Before Elizabeth came home, I had to change the flat around. The last time she had been here, two paramedics had been gazing on her with terror. I couldn't have that room like that ever again. We scrubbed, we cleaned, we tried exorcising the ghosts of that night. We threw away her cot mattress, bought a new one, scrubbed and scrubbed and scrubbed: to eradicate a bacteria that we knew by now couldn't last long outside the human body? Maybe. Probably.
So on June 3rd, 2005, after six weeks in hospital and three operations, and arranging for community paediatric nurses to come in every day to change her dressings, our baby came home. Our family was complete once more.
Bizzy needed daily dressing changes for several weeks. She has severe scarring, but she is here. Against all odds, she escaped needing any amputations, her brain scans came back fine, her hearing tests were also fine. She refers to her scars in a matter-of-fact way, and she is now a beautiful, intelligent and vivacious toddler.
But, sometime in August, 'it' hit us. Terrible, vivid nightmares, panic attacks, feelings of utter dread and helplessness. We ended up calling the Meningitis Research Foundation helpline, who helped us so much, and put us in touch with another parent with a similar story. (Lily and I are doing a charity run to try and say thank you to them.)
Bizzy is oblivious to what happened. She has no idea, and I am thankful for that.
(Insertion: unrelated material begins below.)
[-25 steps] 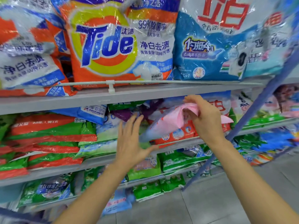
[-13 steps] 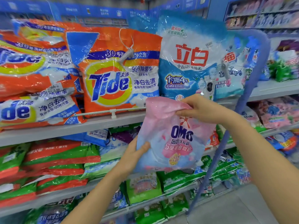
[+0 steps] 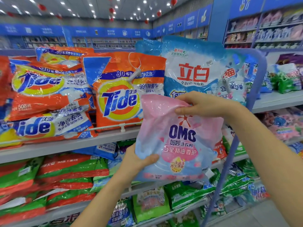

And for the most, we too are fine. But sometimes, a certain sound, phrase, or even if the light is a particular hue; then we are straight back in that room, watching a machine breathe for our baby.
But we are all so lucky. She is here. Never once did we think 'Why her?' Why not her? It was nothing personal. Simply bad luck. But we had the good luck to have the medical care and yes, the miracle that Bizzy needed.